-- Opening Marker --

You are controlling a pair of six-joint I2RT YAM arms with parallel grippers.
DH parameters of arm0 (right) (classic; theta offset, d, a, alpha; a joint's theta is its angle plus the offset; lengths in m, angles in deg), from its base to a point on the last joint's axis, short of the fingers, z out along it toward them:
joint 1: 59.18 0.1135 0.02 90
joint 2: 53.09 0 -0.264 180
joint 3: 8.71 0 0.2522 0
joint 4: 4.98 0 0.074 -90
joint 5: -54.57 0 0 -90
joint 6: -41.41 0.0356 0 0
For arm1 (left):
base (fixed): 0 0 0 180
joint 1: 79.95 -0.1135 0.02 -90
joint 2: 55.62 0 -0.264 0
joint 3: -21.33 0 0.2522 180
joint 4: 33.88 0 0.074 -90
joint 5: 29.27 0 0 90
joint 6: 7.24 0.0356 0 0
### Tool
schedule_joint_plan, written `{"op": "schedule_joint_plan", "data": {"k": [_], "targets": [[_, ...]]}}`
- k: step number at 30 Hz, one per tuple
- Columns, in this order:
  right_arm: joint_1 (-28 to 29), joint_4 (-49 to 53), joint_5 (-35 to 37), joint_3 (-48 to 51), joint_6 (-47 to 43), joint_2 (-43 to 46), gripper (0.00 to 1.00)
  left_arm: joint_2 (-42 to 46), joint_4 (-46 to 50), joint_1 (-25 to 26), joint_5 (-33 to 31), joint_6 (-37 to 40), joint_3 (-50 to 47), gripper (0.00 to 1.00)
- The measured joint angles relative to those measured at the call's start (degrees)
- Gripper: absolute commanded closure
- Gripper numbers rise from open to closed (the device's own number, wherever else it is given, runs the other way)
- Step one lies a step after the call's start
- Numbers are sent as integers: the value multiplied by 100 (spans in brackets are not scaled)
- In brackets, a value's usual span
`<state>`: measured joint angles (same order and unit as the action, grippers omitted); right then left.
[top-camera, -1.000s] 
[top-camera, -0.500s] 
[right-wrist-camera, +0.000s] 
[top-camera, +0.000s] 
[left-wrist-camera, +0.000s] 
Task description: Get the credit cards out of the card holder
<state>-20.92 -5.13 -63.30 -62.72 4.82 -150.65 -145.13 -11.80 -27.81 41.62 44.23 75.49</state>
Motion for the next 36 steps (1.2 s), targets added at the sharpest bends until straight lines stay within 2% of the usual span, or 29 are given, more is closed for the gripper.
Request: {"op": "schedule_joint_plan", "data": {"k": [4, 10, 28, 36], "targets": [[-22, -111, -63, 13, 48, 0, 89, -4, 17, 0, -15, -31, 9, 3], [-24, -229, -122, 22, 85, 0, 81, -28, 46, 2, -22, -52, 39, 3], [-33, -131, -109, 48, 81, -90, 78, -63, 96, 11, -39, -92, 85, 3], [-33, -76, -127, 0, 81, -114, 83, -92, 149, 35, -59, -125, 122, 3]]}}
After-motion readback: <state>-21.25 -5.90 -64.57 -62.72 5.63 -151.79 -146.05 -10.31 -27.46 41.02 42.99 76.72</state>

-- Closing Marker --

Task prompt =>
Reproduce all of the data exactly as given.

Reply =>
You are controlling a pair of six-joint I2RT YAM arms with parallel grippers.
DH parameters of arm0 (right) (classic; theta offset, d, a, alpha; a joint's theta is its angle plus the offset; lengths in m, angles in deg), from its base to a point on the last joint's axis, short of the fingers, z out along it toward them:
joint 1: 59.18 0.1135 0.02 90
joint 2: 53.09 0 -0.264 180
joint 3: 8.71 0 0.2522 0
joint 4: 4.98 0 0.074 -90
joint 5: -54.57 0 0 -90
joint 6: -41.41 0.0356 0 0
For arm1 (left):
base (fixed): 0 0 0 180
joint 1: 79.95 -0.1135 0.02 -90
joint 2: 55.62 0 -0.264 0
joint 3: -21.33 0 0.2522 180
joint 4: 33.88 0 0.074 -90
joint 5: 29.27 0 0 90
joint 6: 7.24 0.0356 0 0
### Tool
schedule_joint_plan, written `{"op": "schedule_joint_plan", "data": {"k": [_], "targets": [[_, ...]]}}`
- k: step number at 30 Hz, one per tuple
- Columns, in this order:
  right_arm: joint_1 (-28 to 29), joint_4 (-49 to 53), joint_5 (-35 to 37), joint_3 (-48 to 51), joint_6 (-47 to 43), joint_2 (-43 to 46), gripper (0.00 to 1.00)
  left_arm: joint_2 (-42 to 46), joint_4 (-46 to 50), joint_1 (-25 to 26), joint_5 (-33 to 31), joint_6 (-37 to 40), joint_3 (-50 to 47), gripper (0.00 to 1.00)
- The measured joint angles relative to those measured at the call's start (degrees)
- Gripper: absolute commanded closure
- Gripper numbers rise from open to closed (the device's own number, wherever else it is given, runs the other way)
- Step one lies a step after the call's start
- Numbers are sent as integers: the value multiplied by 100 (spans in brackets are not scaled)
- In brackets, a value's usual span
`<state>`: measured joint angles (same order and unit as the action, grippers omitted); right then left.
[top-camera, -1.000s] 
[top-camera, -0.500s] 
[right-wrist-camera, +0.000s] 
[top-camera, +0.000s] 
[left-wrist-camera, +0.000s] 
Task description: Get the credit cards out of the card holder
<state>-20.92 -5.13 -63.30 -62.72 4.82 -150.65 -145.13 -11.80 -27.81 41.62 44.23 75.49</state>
Motion for the next 36 steps (1.2 s), targets added at the sharpest bends until straight lines stay within 2% of the usual span, or 29 are given, more is closed for the gripper.
Request: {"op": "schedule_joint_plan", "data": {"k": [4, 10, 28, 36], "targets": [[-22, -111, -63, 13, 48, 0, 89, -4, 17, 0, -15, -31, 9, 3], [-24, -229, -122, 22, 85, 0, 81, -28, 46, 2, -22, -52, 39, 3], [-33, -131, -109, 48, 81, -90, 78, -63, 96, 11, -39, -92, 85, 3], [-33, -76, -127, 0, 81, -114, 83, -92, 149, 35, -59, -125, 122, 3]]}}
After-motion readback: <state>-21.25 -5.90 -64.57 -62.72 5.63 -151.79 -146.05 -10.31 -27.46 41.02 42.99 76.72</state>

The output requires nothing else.